Instructions to follow: The following data is to be repeated exactly, its pictures excluded.

Data block:
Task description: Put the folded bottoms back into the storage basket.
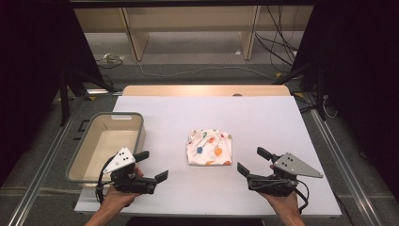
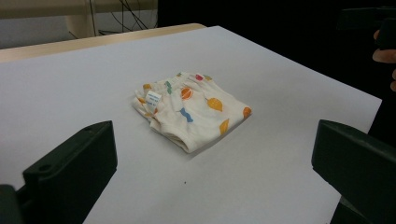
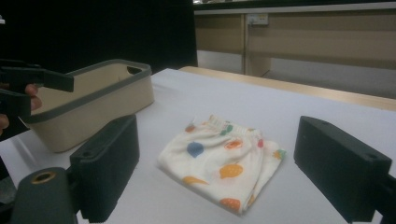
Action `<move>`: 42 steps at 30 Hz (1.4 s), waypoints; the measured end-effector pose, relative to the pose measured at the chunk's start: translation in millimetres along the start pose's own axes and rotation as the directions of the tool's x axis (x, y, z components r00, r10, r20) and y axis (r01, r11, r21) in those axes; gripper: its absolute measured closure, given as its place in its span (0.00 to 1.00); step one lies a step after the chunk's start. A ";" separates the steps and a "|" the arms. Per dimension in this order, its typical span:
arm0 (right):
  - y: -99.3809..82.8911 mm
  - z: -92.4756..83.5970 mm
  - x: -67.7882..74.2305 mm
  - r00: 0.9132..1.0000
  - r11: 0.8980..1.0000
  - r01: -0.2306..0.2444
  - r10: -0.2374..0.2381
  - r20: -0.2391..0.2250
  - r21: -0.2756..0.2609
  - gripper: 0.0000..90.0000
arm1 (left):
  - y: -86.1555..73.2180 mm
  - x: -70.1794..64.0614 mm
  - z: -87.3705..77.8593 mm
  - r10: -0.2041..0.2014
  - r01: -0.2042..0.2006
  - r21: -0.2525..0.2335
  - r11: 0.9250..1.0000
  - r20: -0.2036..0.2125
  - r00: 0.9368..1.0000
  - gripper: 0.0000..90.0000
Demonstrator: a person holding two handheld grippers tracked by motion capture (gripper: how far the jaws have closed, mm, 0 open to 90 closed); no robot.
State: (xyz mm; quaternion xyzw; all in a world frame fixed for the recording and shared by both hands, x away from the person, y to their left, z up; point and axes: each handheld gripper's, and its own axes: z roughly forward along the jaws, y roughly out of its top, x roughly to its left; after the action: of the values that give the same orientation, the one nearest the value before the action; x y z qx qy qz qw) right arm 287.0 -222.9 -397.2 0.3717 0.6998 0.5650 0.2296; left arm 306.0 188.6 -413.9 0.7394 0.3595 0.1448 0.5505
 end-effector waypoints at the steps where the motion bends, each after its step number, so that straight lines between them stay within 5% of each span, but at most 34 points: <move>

Written answer:
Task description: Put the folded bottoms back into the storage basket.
Action `<move>`: 42 steps at 30 Hz (1.4 s), waypoints; the measured end-effector pose, relative to the pose measured at the chunk's start: translation in millimetres along the start pose's own axes and rotation as the directions of the tool's x axis (x, y, z components r00, r10, r20) and y axis (r01, r11, r21) in those axes; gripper: its absolute measured closure, given as its place in its span (0.00 to 1.00); step one lies a step after the chunk's start. A ";" separates the steps and a "|" the arms. Per dimension in this order, its typical span:
arm0 (right):
  - y: -99.3809..82.8911 mm
  - z: -92.4756..83.5970 mm
  - x: -67.7882..74.2305 mm
  - r00: 0.9132..1.0000
  - r11: 0.8980..1.0000
  - r01: -0.2306..0.2444
  - r10: -0.2374..0.2381
  - r20: -0.2391..0.2250
  - r21: -0.2756..0.2609
  - gripper: 0.0000..90.0000
arm1 (left):
  - y: -86.1555..73.2180 mm
  - x: -70.1794..64.0614 mm
  - z: -87.3705..77.8593 mm
  - r10: -0.2041..0.2014
  - r01: -0.2042..0.2006
  - r21: -0.2525..0.2335
  - r11: 0.9250..1.0000
  - r20: -0.2036..0.2125
  - r00: 0.9368..1.0000
  - gripper: 0.0000..90.0000
Demonstrator: a person holding two handheld grippers tracked by motion capture (gripper: how far the jaws have closed, mm, 0 open to 90 closed); no robot.
State: (xyz mm; quaternion xyzw; all in a world frame fixed for the recording and shared by both hands, x away from the person, y to their left, z up; point and axes: each handheld gripper's, and its own axes: z roughly forward along the jaws, y roughly out of its top, x roughly to its left; after the action: of the values that give the same orientation, the one nearest the value before the action; x y z qx qy qz qw) right arm 287.0 -222.9 -397.2 0.3717 0.6998 0.5650 0.2296; left arm 306.0 188.6 -413.9 0.7394 0.3595 0.1448 0.5505
 end-effector waypoints at the steps where the motion bends, each after its step number, so that straight lines between them stay within 5% of each span, but at most 34 points: <move>

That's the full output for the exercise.